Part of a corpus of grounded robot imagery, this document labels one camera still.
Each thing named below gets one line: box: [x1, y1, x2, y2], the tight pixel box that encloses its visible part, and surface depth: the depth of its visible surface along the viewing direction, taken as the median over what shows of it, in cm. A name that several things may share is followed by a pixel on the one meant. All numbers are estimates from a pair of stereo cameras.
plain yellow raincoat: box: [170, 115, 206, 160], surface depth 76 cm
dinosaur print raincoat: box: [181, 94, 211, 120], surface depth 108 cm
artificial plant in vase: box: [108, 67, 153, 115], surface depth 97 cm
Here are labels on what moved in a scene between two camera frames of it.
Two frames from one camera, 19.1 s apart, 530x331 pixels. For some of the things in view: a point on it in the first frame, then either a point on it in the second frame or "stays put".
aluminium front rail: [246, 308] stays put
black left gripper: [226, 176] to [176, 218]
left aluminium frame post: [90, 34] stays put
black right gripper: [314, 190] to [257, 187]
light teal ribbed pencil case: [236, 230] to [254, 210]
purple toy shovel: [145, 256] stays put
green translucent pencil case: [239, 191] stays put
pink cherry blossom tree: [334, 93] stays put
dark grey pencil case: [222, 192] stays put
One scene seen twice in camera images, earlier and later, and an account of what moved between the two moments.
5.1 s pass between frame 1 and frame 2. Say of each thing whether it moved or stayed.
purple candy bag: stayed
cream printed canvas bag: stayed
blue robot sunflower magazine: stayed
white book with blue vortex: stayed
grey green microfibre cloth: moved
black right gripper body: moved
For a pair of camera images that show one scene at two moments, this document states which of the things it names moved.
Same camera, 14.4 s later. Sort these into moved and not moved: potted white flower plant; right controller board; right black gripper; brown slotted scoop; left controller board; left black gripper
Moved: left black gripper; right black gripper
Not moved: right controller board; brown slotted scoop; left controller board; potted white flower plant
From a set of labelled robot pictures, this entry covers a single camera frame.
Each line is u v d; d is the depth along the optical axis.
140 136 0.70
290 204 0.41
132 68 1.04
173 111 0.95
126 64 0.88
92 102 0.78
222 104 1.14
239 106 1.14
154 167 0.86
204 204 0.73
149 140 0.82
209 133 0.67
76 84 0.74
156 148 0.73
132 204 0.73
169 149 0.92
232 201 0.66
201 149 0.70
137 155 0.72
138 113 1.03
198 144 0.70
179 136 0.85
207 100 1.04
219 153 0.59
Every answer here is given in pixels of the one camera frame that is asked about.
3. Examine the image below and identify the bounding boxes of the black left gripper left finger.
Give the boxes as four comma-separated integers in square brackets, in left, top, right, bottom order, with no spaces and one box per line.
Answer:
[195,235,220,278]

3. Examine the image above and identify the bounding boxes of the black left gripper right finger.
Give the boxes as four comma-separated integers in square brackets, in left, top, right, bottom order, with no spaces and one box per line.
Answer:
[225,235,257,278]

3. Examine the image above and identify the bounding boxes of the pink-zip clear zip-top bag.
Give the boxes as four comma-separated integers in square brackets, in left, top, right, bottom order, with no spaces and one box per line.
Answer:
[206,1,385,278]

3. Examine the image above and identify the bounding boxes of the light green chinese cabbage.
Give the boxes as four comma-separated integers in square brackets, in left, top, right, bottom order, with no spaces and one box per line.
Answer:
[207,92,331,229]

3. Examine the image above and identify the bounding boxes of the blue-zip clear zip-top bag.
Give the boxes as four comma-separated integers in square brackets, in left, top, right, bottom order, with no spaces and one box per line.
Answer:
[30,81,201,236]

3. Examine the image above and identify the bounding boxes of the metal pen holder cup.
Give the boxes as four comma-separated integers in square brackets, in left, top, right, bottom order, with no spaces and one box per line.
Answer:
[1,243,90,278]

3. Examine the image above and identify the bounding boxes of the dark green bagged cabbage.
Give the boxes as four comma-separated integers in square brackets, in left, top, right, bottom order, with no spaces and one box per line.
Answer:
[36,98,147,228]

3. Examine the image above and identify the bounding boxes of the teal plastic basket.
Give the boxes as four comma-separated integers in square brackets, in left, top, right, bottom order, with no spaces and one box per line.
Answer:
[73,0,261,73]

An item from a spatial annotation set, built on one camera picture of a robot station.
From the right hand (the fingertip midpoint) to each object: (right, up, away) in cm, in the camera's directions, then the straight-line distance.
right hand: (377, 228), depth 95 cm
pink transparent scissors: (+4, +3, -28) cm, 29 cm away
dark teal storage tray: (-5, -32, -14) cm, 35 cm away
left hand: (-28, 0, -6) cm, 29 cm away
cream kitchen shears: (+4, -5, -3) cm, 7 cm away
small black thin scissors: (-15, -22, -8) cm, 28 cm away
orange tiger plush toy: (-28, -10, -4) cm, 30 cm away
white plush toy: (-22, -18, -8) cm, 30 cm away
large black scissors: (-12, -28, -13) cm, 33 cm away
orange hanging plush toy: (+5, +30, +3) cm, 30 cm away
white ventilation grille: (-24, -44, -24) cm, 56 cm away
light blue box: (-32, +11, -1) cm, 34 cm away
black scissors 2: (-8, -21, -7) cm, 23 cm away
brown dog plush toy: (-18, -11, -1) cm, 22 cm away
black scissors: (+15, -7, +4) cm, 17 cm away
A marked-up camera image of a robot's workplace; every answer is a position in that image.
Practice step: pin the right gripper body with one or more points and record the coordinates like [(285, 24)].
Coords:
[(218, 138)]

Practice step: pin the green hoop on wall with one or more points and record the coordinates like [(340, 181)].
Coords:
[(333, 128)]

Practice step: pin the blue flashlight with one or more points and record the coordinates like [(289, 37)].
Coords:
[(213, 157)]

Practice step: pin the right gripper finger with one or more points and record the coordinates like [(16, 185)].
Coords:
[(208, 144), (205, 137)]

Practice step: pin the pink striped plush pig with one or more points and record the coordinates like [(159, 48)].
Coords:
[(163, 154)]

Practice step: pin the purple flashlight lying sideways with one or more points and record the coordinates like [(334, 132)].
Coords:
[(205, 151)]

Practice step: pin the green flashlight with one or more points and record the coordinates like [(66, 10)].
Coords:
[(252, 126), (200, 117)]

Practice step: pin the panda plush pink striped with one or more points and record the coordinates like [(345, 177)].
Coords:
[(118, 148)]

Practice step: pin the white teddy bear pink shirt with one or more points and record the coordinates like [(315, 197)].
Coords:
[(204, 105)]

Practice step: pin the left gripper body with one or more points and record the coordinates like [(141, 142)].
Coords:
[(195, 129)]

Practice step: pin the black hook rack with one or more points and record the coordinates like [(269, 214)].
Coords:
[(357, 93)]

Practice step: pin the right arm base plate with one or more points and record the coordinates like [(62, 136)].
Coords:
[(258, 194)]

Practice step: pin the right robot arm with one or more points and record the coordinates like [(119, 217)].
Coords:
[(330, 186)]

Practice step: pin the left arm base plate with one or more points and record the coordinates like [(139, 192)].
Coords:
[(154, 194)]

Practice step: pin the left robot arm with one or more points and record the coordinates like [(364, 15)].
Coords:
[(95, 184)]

■ ■ ■ ■ ■ ■ ■

#### [EXERCISE REQUIREMENTS]
Once you have read the entries, reproduce each one exactly.

#### [TASK ANSWER]
Part of a corpus of grounded robot imagery, this document labels one camera still.
Each thing named below gets one line: box: [x1, y1, x2, y2], the tight pixel box that encloses its visible part, and surface depth: the depth of its visible surface along the viewing direction, taken as the median over what shows of it, in cm. A name that several things may share is followed by a pixel on the one meant. All numbers are estimates from a pair of stereo cameras.
plain yellow raincoat: box: [170, 115, 206, 160], surface depth 76 cm
dinosaur print raincoat: box: [181, 94, 211, 120], surface depth 108 cm
artificial plant in vase: box: [108, 67, 153, 115], surface depth 97 cm
Here are labels on what moved in a scene between two camera frames of it.
Two frames from one camera, 19.1 s apart, 530x331 pixels. For some of the things in view: a point on it in the first frame, then either a point on it in the second frame or "stays put".
aluminium front rail: [246, 308] stays put
black left gripper: [226, 176] to [176, 218]
left aluminium frame post: [90, 34] stays put
black right gripper: [314, 190] to [257, 187]
light teal ribbed pencil case: [236, 230] to [254, 210]
purple toy shovel: [145, 256] stays put
green translucent pencil case: [239, 191] stays put
pink cherry blossom tree: [334, 93] stays put
dark grey pencil case: [222, 192] stays put
One scene seen twice in camera images, earlier and later, and an account of what moved between the two moments.
5.1 s pass between frame 1 and frame 2. Say of each thing whether it moved or stayed.
purple candy bag: stayed
cream printed canvas bag: stayed
blue robot sunflower magazine: stayed
white book with blue vortex: stayed
grey green microfibre cloth: moved
black right gripper body: moved
For a pair of camera images that show one scene at two moments, this document states which of the things it names moved.
Same camera, 14.4 s later. Sort these into moved and not moved: potted white flower plant; right controller board; right black gripper; brown slotted scoop; left controller board; left black gripper
Moved: left black gripper; right black gripper
Not moved: right controller board; brown slotted scoop; left controller board; potted white flower plant
From a set of labelled robot pictures, this entry covers a single camera frame.
Each line is u v d; d is the depth along the optical axis.
140 136 0.70
290 204 0.41
132 68 1.04
173 111 0.95
126 64 0.88
92 102 0.78
222 104 1.14
239 106 1.14
154 167 0.86
204 204 0.73
149 140 0.82
209 133 0.67
76 84 0.74
156 148 0.73
132 204 0.73
169 149 0.92
232 201 0.66
201 149 0.70
137 155 0.72
138 113 1.03
198 144 0.70
179 136 0.85
207 100 1.04
219 153 0.59
Every answer here is given in pixels of the one camera frame that is asked about.
3. Examine the image below and identify the bounding boxes of the black left gripper left finger.
Give the boxes as four comma-separated integers in square brackets, in left, top, right, bottom order, with no spaces and one box per line.
Answer:
[195,235,220,278]

3. Examine the image above and identify the bounding boxes of the black left gripper right finger.
Give the boxes as four comma-separated integers in square brackets, in left, top, right, bottom order, with no spaces and one box per line.
Answer:
[225,235,257,278]

3. Examine the image above and identify the bounding boxes of the pink-zip clear zip-top bag.
Give the boxes as four comma-separated integers in square brackets, in left, top, right, bottom order, with no spaces and one box per line.
Answer:
[206,1,385,278]

3. Examine the image above and identify the bounding boxes of the light green chinese cabbage.
Give the boxes as four comma-separated integers in square brackets, in left, top, right, bottom order, with no spaces and one box per line.
Answer:
[207,92,331,229]

3. Examine the image above and identify the bounding boxes of the blue-zip clear zip-top bag.
Give the boxes as four comma-separated integers in square brackets, in left, top, right, bottom order, with no spaces and one box per line.
Answer:
[30,81,201,236]

3. Examine the image above and identify the bounding boxes of the metal pen holder cup.
Give the boxes as four comma-separated integers in square brackets, in left, top, right, bottom order, with no spaces and one box per line.
Answer:
[1,243,90,278]

3. Examine the image above and identify the bounding boxes of the dark green bagged cabbage.
Give the boxes as four comma-separated integers in square brackets, in left, top, right, bottom order, with no spaces and one box per line.
Answer:
[36,98,147,228]

3. Examine the image above and identify the bounding boxes of the teal plastic basket.
Give the boxes as four comma-separated integers in square brackets, in left, top, right, bottom order, with no spaces and one box per line.
Answer:
[73,0,261,73]

An item from a spatial annotation set, built on one camera picture of a robot station.
From the right hand (the fingertip midpoint) to each object: (right, up, away) in cm, in the camera's directions, then the straight-line distance.
right hand: (377, 228), depth 95 cm
pink transparent scissors: (+4, +3, -28) cm, 29 cm away
dark teal storage tray: (-5, -32, -14) cm, 35 cm away
left hand: (-28, 0, -6) cm, 29 cm away
cream kitchen shears: (+4, -5, -3) cm, 7 cm away
small black thin scissors: (-15, -22, -8) cm, 28 cm away
orange tiger plush toy: (-28, -10, -4) cm, 30 cm away
white plush toy: (-22, -18, -8) cm, 30 cm away
large black scissors: (-12, -28, -13) cm, 33 cm away
orange hanging plush toy: (+5, +30, +3) cm, 30 cm away
white ventilation grille: (-24, -44, -24) cm, 56 cm away
light blue box: (-32, +11, -1) cm, 34 cm away
black scissors 2: (-8, -21, -7) cm, 23 cm away
brown dog plush toy: (-18, -11, -1) cm, 22 cm away
black scissors: (+15, -7, +4) cm, 17 cm away
A marked-up camera image of a robot's workplace; every answer is a position in that image.
Practice step: pin the right gripper body with one or more points and record the coordinates like [(285, 24)].
Coords:
[(218, 138)]

Practice step: pin the green hoop on wall with one or more points and record the coordinates like [(340, 181)].
Coords:
[(333, 128)]

Practice step: pin the blue flashlight with one or more points and record the coordinates like [(289, 37)].
Coords:
[(213, 157)]

Practice step: pin the right gripper finger with one or more points and record the coordinates like [(16, 185)].
Coords:
[(208, 144), (205, 137)]

Practice step: pin the pink striped plush pig with one or more points and record the coordinates like [(159, 48)].
Coords:
[(163, 154)]

Practice step: pin the purple flashlight lying sideways with one or more points and record the coordinates like [(334, 132)].
Coords:
[(205, 151)]

Practice step: pin the green flashlight with one or more points and record the coordinates like [(66, 10)].
Coords:
[(252, 126), (200, 117)]

Practice step: pin the panda plush pink striped with one or more points and record the coordinates like [(345, 177)].
Coords:
[(118, 148)]

Practice step: pin the white teddy bear pink shirt with one or more points and record the coordinates like [(315, 197)].
Coords:
[(204, 105)]

Practice step: pin the left gripper body with one or more points and record the coordinates like [(141, 142)].
Coords:
[(195, 129)]

Practice step: pin the black hook rack with one or more points and record the coordinates like [(269, 214)].
Coords:
[(357, 93)]

Practice step: pin the right arm base plate with one or more points and record the coordinates like [(62, 136)].
Coords:
[(258, 194)]

Practice step: pin the right robot arm with one or more points and record the coordinates like [(119, 217)].
Coords:
[(330, 186)]

Practice step: pin the left arm base plate with one or more points and record the coordinates like [(139, 192)].
Coords:
[(154, 194)]

Practice step: pin the left robot arm with one or more points and record the coordinates like [(364, 15)].
Coords:
[(95, 184)]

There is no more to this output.